WHAT TO PRODUCE: From the first line through the one containing "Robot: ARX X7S", restate the listing word for word, and give no other lines.

--- INFORMATION PROVIDED Enclosed Below ---

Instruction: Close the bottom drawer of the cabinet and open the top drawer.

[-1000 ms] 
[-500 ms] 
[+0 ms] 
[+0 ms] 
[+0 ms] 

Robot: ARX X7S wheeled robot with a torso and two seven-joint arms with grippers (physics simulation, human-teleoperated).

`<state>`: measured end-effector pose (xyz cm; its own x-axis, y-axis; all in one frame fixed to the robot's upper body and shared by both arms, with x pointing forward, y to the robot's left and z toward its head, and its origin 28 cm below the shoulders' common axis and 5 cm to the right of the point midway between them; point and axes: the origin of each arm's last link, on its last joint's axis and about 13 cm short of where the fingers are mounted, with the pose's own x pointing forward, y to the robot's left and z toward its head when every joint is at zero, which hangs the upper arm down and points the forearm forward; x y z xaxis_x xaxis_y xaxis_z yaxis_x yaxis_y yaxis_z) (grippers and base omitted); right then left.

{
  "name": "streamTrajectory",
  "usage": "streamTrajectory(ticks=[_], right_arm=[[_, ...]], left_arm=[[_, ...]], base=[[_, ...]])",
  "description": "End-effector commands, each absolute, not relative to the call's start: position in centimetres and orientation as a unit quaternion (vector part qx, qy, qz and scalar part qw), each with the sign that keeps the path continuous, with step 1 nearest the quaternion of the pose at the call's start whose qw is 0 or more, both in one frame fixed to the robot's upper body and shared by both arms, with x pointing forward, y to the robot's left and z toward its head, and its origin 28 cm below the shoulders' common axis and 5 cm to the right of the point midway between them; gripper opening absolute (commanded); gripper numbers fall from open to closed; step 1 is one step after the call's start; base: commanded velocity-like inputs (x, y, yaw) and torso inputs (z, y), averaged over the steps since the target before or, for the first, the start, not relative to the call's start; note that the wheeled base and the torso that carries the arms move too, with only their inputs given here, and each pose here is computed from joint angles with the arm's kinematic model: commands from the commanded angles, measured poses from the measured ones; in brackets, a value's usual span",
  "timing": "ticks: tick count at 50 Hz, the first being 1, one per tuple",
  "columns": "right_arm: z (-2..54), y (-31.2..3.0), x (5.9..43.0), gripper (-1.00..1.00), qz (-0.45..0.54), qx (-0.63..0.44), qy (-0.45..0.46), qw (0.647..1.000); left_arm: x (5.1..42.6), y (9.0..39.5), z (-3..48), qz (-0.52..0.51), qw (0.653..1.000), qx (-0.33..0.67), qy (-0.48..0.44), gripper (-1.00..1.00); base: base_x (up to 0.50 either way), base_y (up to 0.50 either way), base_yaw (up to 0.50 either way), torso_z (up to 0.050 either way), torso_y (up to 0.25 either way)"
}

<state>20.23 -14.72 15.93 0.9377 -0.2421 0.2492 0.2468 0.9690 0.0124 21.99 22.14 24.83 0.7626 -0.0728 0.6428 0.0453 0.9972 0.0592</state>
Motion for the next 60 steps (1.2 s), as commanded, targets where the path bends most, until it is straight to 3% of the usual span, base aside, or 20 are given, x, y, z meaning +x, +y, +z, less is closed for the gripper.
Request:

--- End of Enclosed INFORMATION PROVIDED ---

EXERCISE ANSWER:
Instruction: Close the bottom drawer of the cabinet and open the top drawer.

[-1000 ms] 
[-500 ms] 
[+0 ms] 
[+0 ms] 
[+0 ms] 

Robot: ARX X7S wheeled robot with a torso and two seven-joint arms with grippers (physics simulation, human-teleoperated).

For this exercise, the work is now complete.